On March 3, 2020, the Renaissance School of Medicine at Stony Brook University held what was to be, unbeknown to us, the last in-person clinical department chairs meeting for the pandemic season. At that meeting, our hospital epidemiologist gave a presentation about a novel coronavirus affecting the city and region of Wuhan, China. She explained that, given the scarcity and the celerity with which new information was made available to the medical community, it was apparent that this virus was highly contagious (with an R0 much greater than 1.0), likely had an asymptomatic contagious phase, and had no current effective treatment. She predicted, correctly, that the virus would be extremely deft in terms of spread, and that it would travel to the New York area with devastating effect.

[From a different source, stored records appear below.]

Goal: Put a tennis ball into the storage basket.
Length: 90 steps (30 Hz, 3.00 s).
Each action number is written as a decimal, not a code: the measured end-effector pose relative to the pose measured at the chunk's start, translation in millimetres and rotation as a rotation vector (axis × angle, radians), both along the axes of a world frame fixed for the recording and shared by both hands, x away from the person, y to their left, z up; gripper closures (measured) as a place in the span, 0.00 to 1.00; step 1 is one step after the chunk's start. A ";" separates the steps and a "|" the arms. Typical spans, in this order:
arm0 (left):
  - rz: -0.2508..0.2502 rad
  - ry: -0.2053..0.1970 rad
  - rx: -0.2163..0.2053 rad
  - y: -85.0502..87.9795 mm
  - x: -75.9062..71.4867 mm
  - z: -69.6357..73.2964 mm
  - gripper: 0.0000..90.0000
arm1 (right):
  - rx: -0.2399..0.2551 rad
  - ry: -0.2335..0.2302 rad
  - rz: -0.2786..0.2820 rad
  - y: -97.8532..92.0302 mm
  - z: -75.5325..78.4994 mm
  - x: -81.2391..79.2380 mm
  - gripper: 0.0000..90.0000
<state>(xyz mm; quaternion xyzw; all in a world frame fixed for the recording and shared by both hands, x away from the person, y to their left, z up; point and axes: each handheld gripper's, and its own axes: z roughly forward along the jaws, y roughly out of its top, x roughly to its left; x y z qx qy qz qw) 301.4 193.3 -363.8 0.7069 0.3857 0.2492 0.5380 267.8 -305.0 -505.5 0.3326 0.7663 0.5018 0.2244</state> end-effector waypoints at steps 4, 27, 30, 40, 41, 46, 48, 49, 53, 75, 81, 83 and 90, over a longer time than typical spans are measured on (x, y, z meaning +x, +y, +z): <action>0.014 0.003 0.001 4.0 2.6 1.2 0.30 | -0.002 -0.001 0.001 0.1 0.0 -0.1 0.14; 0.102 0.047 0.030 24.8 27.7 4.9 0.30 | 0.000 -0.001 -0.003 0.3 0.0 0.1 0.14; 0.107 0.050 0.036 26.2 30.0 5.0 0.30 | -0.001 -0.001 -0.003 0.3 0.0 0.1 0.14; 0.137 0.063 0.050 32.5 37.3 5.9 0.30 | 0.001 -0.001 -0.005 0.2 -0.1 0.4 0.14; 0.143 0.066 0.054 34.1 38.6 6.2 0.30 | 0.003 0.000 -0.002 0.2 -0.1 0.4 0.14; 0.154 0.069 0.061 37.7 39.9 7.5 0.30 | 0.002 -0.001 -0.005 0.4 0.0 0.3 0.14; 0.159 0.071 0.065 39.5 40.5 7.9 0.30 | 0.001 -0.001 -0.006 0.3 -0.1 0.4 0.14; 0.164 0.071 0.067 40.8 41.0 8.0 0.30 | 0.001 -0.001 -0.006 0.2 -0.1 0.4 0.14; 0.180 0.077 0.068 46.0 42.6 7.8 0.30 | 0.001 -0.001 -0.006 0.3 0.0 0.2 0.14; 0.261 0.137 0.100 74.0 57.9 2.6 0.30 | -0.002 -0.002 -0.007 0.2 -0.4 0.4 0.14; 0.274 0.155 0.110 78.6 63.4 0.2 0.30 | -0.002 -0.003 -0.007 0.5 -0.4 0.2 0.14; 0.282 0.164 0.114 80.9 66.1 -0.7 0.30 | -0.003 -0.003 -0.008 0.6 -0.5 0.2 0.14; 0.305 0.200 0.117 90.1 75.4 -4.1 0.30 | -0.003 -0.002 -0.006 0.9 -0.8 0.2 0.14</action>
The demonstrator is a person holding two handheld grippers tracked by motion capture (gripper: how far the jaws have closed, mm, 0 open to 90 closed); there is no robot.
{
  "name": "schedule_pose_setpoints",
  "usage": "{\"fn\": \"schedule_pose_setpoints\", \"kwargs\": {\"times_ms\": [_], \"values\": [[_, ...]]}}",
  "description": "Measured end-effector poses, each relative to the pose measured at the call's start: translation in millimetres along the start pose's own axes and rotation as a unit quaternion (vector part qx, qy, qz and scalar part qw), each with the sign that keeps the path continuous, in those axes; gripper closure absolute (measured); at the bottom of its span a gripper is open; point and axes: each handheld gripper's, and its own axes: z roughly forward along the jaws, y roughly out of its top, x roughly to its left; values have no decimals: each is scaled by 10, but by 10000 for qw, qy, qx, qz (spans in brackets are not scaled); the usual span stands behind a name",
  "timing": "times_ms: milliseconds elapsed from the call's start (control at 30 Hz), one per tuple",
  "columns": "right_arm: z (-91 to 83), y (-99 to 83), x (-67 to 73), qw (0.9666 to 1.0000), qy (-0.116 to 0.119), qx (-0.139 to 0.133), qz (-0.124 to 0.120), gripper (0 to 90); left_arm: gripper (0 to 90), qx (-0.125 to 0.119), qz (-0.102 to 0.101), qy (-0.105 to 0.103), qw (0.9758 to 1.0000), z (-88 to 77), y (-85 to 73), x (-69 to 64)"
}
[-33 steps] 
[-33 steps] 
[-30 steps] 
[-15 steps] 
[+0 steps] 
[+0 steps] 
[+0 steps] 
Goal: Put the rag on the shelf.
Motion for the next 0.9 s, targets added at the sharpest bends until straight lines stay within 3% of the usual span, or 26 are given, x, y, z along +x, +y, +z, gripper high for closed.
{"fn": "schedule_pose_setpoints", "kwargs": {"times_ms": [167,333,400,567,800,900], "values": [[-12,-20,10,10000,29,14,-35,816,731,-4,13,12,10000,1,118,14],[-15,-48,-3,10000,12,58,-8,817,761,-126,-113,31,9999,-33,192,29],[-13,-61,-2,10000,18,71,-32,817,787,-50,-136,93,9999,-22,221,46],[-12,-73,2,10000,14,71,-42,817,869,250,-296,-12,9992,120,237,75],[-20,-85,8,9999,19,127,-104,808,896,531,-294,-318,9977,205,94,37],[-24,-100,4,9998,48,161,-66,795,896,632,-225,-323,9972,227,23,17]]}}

Additionally, the epidemiologist issued a dire and extremely accurate warning that New York and the New York local healthcare systems were about to face an unprecedented and insidiously effective viral illness that would test the healthcare system and its components to the maximum.
Stony Brook Medicine is the only academic medical center in a largely suburban area outside of New York City (Suffolk County), serving a population of about 1.5 million people. As New York City grappled with the devastation of the COVID-19 pandemic, its adjacent areas, including Suffolk County, were swept into the pandemic vortex.
The only Level 1 trauma center in Suffolk County, Stony Brook University Hospital (SBUH) consists of 603 beds and 32 operating rooms, and performs almost 20,000 operations yearly. As the pandemic surged in New York state (middle of March to mid-May 2020), it came as no surprise that Suffolk County was one of the hardest-hit counties in the nation, with incidence and mortality statistics reported as some of the highest in the country.(1)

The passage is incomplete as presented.